Analysis of Complex Microbial Samples Using High Definition Mapping
Complex microbial communities play a critical role in a wide variety of biological systems in the environment and throughout the human body. Characterization of these communities has historically been limited to one or a small number of known genetic markers for species such as 16S rRNA genes. While the advent of inexpensive shotgun sequencing has enabled a more accurate measure of biodiversity than marker typing, short read lengths prevent accurate analysis of related strains within a mixture, as well as consistent characterization of large-scale structural variation that can distinguish highly related strains and significantly impact pathogenicity.

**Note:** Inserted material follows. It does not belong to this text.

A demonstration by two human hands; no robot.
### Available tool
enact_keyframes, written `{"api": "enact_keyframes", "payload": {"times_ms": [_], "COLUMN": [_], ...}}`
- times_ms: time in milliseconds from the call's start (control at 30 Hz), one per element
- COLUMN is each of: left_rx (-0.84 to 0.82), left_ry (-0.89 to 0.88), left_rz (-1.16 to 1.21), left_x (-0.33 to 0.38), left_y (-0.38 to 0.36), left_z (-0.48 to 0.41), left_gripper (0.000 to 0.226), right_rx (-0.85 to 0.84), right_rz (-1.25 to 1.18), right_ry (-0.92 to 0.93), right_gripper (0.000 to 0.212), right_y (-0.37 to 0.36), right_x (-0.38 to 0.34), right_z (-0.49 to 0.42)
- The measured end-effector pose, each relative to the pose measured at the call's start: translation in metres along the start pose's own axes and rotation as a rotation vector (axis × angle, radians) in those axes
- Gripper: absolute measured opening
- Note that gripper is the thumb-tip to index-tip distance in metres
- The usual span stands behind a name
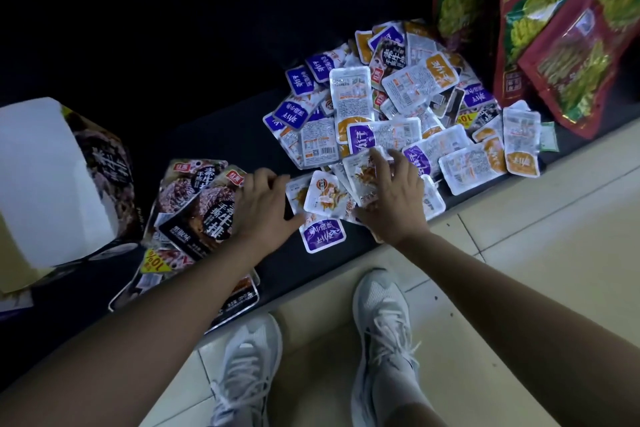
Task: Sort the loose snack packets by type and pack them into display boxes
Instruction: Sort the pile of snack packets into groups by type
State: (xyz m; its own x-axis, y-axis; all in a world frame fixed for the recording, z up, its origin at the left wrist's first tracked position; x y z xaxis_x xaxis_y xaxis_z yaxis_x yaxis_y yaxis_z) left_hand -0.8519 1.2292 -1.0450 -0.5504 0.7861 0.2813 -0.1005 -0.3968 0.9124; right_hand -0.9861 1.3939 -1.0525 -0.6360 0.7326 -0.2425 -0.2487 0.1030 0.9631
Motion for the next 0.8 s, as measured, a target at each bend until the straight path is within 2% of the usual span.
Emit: {"api": "enact_keyframes", "payload": {"times_ms": [133, 233, 300, 367, 467, 567, 633, 733, 800], "left_rx": [0.094, 0.208, 0.278, 0.282, 0.231, 0.205, 0.135, 0.046, 0.045], "left_ry": [0.025, 0.082, 0.108, 0.122, 0.203, 0.371, 0.538, 0.685, 0.725], "left_rz": [-0.020, 0.023, 0.070, 0.062, 0.125, 0.131, 0.157, 0.390, 0.564], "left_x": [-0.025, -0.048, -0.064, -0.081, -0.112, -0.139, -0.154, -0.169, -0.176], "left_y": [0.011, 0.022, 0.031, 0.038, 0.040, 0.039, 0.033, 0.024, 0.023], "left_z": [0.016, 0.038, 0.057, 0.080, 0.117, 0.150, 0.163, 0.173, 0.170], "left_gripper": [0.069, 0.045, 0.035, 0.033, 0.040, 0.037, 0.043, 0.060, 0.062], "right_rx": [0.006, -0.092, -0.164, -0.231, -0.339, -0.463, -0.542, -0.586, -0.570], "right_rz": [-0.065, -0.245, -0.393, -0.490, -0.448, -0.489, -0.564, -0.550, -0.627], "right_ry": [0.164, 0.280, 0.291, 0.181, -0.035, -0.175, -0.262, -0.347, -0.520], "right_gripper": [0.090, 0.079, 0.074, 0.075, 0.080, 0.079, 0.076, 0.070, 0.076], "right_y": [-0.001, -0.009, -0.016, -0.025, -0.039, -0.044, -0.048, -0.052, -0.051], "right_x": [-0.038, -0.087, -0.121, -0.150, -0.183, -0.206, -0.213, -0.210, -0.201], "right_z": [0.008, 0.012, 0.017, 0.023, 0.030, 0.036, 0.041, 0.044, 0.038]}}
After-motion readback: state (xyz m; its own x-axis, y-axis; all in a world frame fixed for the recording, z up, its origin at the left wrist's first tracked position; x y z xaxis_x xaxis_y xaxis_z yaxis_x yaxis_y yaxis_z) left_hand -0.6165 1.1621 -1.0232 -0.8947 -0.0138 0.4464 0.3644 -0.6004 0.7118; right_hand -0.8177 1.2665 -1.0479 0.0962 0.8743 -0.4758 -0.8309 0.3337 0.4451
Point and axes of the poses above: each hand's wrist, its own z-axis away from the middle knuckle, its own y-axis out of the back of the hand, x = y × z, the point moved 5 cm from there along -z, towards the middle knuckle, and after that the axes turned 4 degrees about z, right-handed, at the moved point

To address these issues, we have applied the Nabsys HD-Mapping™ platform to strain-level identification of microbial strains in the context of complex mixtures. HD-Mapping employs fully electronic detection of tagged single DNA molecules, hundreds of kilobases in length, at a resolution superior to existing optical mapping approaches. This combination of long read lengths and high information density means that individual HD-Mapping reads tend to be much more specific to the genomes from which they derive than do NGS reads. As a result, differences between closely related strains of the same species become clear with minimal bioinformatics work.
Here we describe strain-level characterization of the ZymoBIOMICS Microbial Community Standard using Nabsys HD-Mapping. DNA was extracted using a standard kit-based isolation procedure, and single-molecule reads derived from the mixture were mapped to the NCBI database of all ~10,500 completed bacterial references, including ~1,700 references for species present in the mixture. Through analysis of unique read mapping characteristics, the correct reference was identified for each of the 8 bacterial strains present in the mixture as well as relative strain quantitation. In addition, we show that strain-level detection of the 8 bacterial strains is unaffected by the presence of 20% human DNA co-extracted with the mixture.